The first foundation business model is the One on One Service Model. In this model you deliver your service or services to clients on an individual basis. This is a very broad model and this is where almost everyone starts out and there’s a good reason for that. Some examples of professionals where you see this business model are insurance and financial professionals, real estate agents, plumbers, electricians, landscapers, wellness professionals, designers, entertainers, physicians, attorneys, etc. Each of these provide a service to their customer. This is a great model to start with because it requires little or no inventory. It is generally a fast start up with little capital required and you don’t generally need much staff, if any, to provide the service. On the flip side, this can be a very time intensive model and one where you are trading hours for dollars.
The next model is the Coaching or Consulting Service Model. You might think that this is the same as the one-on-one model and yes, there are some similarities. In this model, however, you are providing service as a consultant or coach to clients on an individual and/or a group basis. For this model, your expertise in your field IS your service. You might be a medical professional where you see patients and that would be a one-on-one business model. Now, you could also be a medical professional that consults other medical professionals how to provide their service, structure their practice, build their business, etc. And, as I mentioned a moment ago, you can provide this service in either a one-on-one situation or a group setting. Common examples of this model are life coaches and business coaches, business development consultants, strategy consultants, and trainers.
The Information Products service model. With this model, you leverage your knowledge and expertise into product form. Many people tend to think of information products as the CDs or digital downloads but in reality, information products include e-books, audios as CD’s or mp3’s, teleseminars and webinars, transcripts, multimedia courses, workshops, and events. In other words, information products cover a lot of ground. When you integrate info products into your business you can add multiple income streams, create recurring revenue opportunities as well as passive income opportunities and your leverage abilities go through the roof.
The fourth business model is the Licensing & Franchising service model. This is where you train others to do what you do and generate revenue by allowing others to duplicate your business. Sometimes you’ll hear this referred to as the “Train the Trainer” model. This can include a certification program which can be live in person or online. It might include monthly usage fees-for example, certification maintenance fees. There might be back-end commissions on products and programs. This is also almost always a feeder model for your highest level one-on-one coaching.
The final model is the Membership Program or Continuity Program service model. In this model, you create a program where members access exclusive content. This can be delivered in a monthly training program, a subscription plan, a retainer program, a maintenance program or perhaps you develop a premium content feed. This is a fun business model to have and it’s relatively easy to sell and easy to set up with the right team and tools in place.

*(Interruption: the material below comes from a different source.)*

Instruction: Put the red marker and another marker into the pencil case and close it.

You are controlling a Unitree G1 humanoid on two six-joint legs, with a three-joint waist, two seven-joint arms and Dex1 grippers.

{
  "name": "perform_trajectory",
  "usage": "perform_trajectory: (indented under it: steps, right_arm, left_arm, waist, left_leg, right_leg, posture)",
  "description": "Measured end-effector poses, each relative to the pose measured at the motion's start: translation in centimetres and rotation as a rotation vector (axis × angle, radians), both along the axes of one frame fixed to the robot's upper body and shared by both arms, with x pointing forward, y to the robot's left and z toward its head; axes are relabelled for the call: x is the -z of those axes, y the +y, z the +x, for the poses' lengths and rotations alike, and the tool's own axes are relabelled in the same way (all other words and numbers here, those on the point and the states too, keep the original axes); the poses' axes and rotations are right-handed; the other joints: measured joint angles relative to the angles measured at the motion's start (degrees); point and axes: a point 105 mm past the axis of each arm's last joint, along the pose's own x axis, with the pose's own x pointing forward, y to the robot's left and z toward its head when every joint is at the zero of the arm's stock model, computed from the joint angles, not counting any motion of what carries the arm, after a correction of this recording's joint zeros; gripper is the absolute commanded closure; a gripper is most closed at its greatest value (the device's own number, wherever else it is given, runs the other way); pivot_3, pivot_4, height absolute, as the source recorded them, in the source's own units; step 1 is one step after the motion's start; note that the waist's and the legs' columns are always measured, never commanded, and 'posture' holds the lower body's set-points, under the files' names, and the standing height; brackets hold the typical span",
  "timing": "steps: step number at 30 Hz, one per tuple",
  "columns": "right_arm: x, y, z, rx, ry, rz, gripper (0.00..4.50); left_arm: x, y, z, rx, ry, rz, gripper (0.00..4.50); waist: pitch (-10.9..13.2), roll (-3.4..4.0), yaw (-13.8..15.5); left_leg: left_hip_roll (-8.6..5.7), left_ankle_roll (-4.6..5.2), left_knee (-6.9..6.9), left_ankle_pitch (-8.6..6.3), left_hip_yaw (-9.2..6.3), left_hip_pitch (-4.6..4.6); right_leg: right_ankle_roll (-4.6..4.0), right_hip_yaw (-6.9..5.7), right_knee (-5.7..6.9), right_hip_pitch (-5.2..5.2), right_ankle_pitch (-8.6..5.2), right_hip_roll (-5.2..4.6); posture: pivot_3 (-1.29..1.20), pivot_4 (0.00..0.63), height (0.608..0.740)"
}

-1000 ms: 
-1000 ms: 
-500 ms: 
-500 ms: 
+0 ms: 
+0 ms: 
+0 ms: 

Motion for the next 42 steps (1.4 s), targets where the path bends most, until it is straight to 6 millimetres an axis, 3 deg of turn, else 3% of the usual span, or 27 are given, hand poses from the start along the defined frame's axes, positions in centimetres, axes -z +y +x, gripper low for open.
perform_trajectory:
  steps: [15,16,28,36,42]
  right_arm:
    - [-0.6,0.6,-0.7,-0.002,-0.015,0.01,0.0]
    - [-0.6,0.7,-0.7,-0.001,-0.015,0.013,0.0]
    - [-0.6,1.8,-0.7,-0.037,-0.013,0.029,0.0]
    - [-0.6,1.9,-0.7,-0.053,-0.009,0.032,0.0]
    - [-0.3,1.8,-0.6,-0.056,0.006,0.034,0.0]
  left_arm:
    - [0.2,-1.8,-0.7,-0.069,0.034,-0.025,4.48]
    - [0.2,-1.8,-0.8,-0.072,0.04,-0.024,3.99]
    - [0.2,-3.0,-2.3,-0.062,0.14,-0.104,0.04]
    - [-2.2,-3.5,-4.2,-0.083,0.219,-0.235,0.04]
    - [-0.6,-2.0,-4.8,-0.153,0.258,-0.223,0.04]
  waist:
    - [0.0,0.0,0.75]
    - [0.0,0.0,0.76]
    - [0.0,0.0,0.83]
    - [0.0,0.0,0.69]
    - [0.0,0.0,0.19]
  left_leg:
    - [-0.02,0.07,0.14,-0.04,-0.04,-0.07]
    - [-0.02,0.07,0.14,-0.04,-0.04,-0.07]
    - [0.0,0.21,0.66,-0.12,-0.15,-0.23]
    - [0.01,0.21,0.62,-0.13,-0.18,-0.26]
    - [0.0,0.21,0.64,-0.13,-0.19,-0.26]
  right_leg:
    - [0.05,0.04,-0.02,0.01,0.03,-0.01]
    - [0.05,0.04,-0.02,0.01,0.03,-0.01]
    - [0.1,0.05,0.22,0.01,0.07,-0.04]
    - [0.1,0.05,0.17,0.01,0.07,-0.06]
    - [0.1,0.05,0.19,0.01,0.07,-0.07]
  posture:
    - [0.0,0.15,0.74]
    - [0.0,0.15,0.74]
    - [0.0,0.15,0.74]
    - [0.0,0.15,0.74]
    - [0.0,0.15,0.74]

You can create passive income for yourself and this has the potential for a huge 1 to many payoff. However, be aware that large numbers are generally required to achieve significant payoff. You’ll also need to constantly have fresh content and on a regular schedule. Lastly, retention can be a little tricky-you’ll need to be prepared to invest time and energy to continually build and maintain your program.
There are multiple factors to consider when choosing the right business model but the first step is to understand how each one operates. From there, you’ll want to consider the time, resources, and support required to fully and properly execute each one.